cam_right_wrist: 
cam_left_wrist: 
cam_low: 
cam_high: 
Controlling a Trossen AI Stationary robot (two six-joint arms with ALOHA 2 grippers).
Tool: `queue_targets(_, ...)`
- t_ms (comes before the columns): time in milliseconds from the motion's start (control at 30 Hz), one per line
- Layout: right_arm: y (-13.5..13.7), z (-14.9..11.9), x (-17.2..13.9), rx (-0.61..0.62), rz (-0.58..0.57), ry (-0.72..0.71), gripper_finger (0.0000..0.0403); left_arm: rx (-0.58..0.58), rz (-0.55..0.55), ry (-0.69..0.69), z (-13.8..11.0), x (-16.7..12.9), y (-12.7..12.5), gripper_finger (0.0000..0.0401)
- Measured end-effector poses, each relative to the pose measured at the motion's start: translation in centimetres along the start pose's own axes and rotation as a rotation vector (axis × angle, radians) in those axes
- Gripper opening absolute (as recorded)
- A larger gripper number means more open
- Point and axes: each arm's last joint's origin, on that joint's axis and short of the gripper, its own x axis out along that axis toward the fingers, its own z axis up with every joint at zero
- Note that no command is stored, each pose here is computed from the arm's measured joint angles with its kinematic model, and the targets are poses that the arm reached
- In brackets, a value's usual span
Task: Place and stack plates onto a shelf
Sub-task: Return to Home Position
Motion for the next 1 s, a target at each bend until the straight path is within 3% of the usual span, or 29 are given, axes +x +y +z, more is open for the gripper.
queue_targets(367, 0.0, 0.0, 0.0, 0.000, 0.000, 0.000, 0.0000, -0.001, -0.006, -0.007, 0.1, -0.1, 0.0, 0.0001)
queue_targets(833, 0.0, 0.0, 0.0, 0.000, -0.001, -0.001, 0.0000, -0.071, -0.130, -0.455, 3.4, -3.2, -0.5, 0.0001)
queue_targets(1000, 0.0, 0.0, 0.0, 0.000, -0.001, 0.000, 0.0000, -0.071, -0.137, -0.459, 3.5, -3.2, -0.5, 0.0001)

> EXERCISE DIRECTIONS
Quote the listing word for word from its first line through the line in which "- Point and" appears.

> SOLVED EXERCISE
cam_right_wrist: 
cam_left_wrist: 
cam_low: 
cam_high: 
Controlling a Trossen AI Stationary robot (two six-joint arms with ALOHA 2 grippers).
Tool: `queue_targets(_, ...)`
- t_ms (comes before the columns): time in milliseconds from the motion's start (control at 30 Hz), one per line
- Layout: right_arm: y (-13.5..13.7), z (-14.9..11.9), x (-17.2..13.9), rx (-0.61..0.62), rz (-0.58..0.57), ry (-0.72..0.71), gripper_finger (0.0000..0.0403); left_arm: rx (-0.58..0.58), rz (-0.55..0.55), ry (-0.69..0.69), z (-13.8..11.0), x (-16.7..12.9), y (-12.7..12.5), gripper_finger (0.0000..0.0401)
- Measured end-effector poses, each relative to the pose measured at the motion's start: translation in centimetres along the start pose's own axes and rotation as a rotation vector (axis × angle, radians) in those axes
- Gripper opening absolute (as recorded)
- A larger gripper number means more open
- Point and axes: each arm's last joint's origin, on that joint's axis and short of the gripper, its own x axis out along that axis toward the fingers, its own z axis up with every joint at zero

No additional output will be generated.